Following the success of Stuart Gordon’s Re-Animator (1985), adapted from Lovecraft’s ‘Herbert West – Reanimator’ (1922), Charles Band’s Empire Pictures, its US distributor, offered Gordon a three-film deal. Gordon pitched an adaptation of Lovecraft’s ‘Dagon’ (1919) but Band preferred one of his alternative suggestions, ‘From Beyond’ (Gordon would eventually make Dagon in 2001). Since Lovecraft’s story is little more than a single scene – and one that would be prohibitively expensive to film – Gordon, screenwriter Dennis Paoli and producer Brian Yuzna adapted it as the opening sequence: Tillinghast (Jeffrey Combs) switches on the Resonator for the first time, and a piscine creature, swimming through the air, attaches to his face like some monstrous leech, tearing open his cheek; when his boss, Dr Pretorius (Ted Sorel) – named after Ernest Thesiger’s wonderfully queer mad scientist in Bride of Frankenstein (Whale 1935) – activates the Resonator, something tears his head off.
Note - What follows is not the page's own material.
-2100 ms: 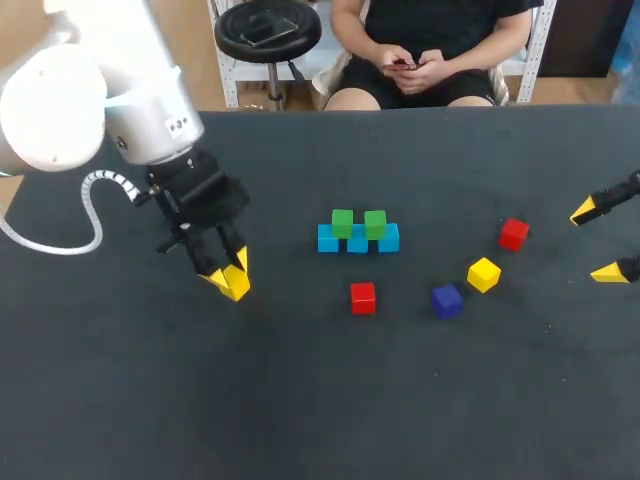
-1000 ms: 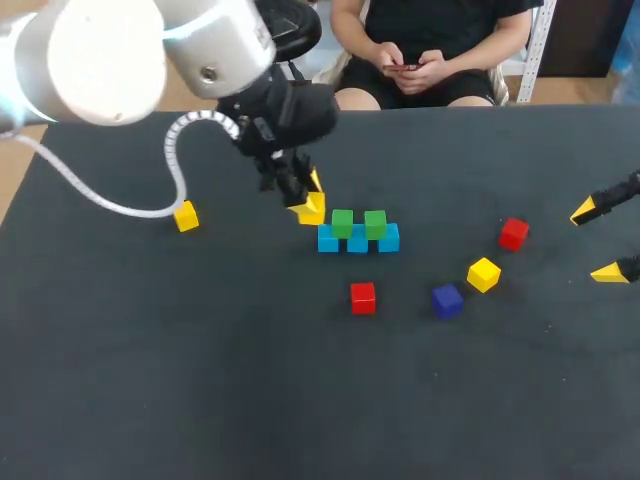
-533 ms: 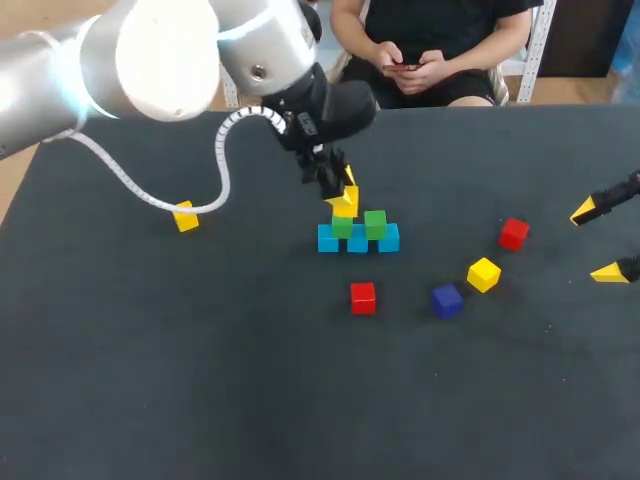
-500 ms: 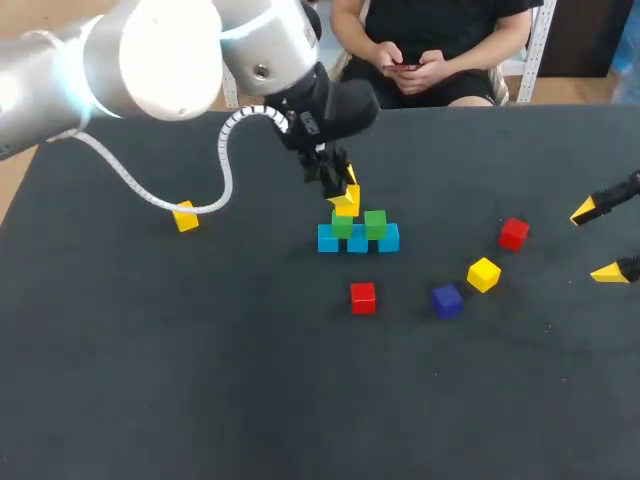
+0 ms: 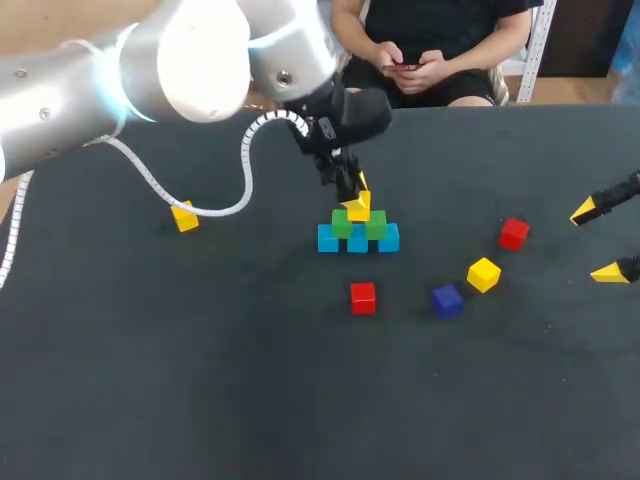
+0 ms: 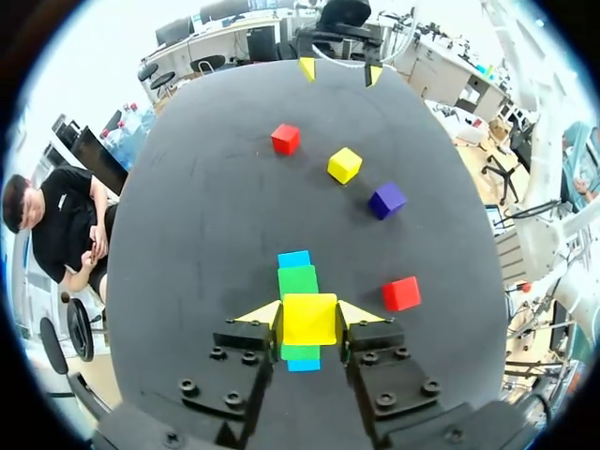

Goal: Place the blue cubes, place green cubes on the blue cubes, place the yellow cubes on the green cubes, then place the red cubes on the yellow cubes, and place purple cube on the red cubes.

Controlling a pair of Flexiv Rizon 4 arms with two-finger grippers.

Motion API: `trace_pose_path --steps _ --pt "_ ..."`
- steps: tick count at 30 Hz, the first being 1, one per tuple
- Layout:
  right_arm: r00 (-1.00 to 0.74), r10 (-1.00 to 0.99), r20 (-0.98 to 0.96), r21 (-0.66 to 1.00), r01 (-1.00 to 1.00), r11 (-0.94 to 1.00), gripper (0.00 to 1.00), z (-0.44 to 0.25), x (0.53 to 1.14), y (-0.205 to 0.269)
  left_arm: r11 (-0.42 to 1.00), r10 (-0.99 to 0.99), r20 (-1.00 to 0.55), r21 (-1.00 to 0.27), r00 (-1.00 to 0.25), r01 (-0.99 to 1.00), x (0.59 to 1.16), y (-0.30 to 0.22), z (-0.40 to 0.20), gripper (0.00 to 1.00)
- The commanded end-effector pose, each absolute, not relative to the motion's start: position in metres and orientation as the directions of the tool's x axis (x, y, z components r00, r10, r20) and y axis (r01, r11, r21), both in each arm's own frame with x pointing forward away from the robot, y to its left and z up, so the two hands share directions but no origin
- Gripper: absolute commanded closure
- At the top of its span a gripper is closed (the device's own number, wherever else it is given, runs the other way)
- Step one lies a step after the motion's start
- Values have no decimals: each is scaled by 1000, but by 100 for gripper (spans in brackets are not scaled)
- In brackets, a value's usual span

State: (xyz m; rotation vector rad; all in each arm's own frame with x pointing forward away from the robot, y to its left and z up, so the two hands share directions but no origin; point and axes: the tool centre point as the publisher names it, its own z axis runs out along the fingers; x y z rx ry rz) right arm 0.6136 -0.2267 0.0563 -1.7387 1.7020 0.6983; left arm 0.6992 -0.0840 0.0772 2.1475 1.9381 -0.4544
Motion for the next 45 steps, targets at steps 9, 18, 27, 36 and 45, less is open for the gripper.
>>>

We are not shown Pretorius’s demise. It is the last time the film will show such restraint.

Lovecraft’s unseen realm, populated by fragmentary teratalogical wonders, can be interpreted as figuring all that is excluded from what Jacques Lacan calls the symbolic order; and weird intrusions from there can be understood in terms of what Julia Kristeva describes as the abject – things that are neither subject nor object, neither living nor dead, and which are often associated with female bodies and queer sexualities. Although From Beyond now seems quite innocent, twenty-five years ago its escalating and increasingly elaborate special effects sequences looked like a handbook of post-structuralist psychoanalytic theory.

Tillinghast is committed to an asylum run by the draconian Dr Bloch (Carolyn Purdy-Gordon), named after Lovecraft’s friend and protégé, Robert Bloch. The police hire ‘girl from-beyond2wonder’ psychiatrist, Dr Katherine McMichaels (Barbara Crampton), to determine whether Tillinghast can stand trial. Along with the cop Buford ‘Bubba’ Brownlee (Ken Foree), she takes him back to the house, where she discovers evidence of Pretorius’s BDSM predilections and reconstructs the experiment that, according to Tillinghast, released whatever killed his mentor. A toothed, tentacled creature attacks Bubba, and Pretorius returns, monstrously transformed, before Tillinghast can switch off the machine. McMichaels, sexually aroused by the Resonator’s stimulation of her pineal gland, is compelled to turn it back on. Pretorius returns in even more hideous form. The enormous slug-like creature that sucked his head from his shoulders fastens on to Tillinghast, tearing of his hair before the Resonator is again switched off. McMichaels, fascinated by the BDSM clothes and equipment in Pretorius’s room, dresses up in dominatrix gear and attempts to have sex with the unconscious Tillinghast and with Bubba. Her sexual energy reactivates the Resonator, unleashing locusts that strip Bubba’s flesh to the bone. Returned to the asylum, the mutating Tillinghast becomes hungry for human brains. He sucks out one of Bloch’s eyes and eats her brain through the socket. McMichaels and Tillinghast return to Pretorius’s house for another extravagant display of sexual apparatuses and gloopy special effects before the Resonator is destroyed.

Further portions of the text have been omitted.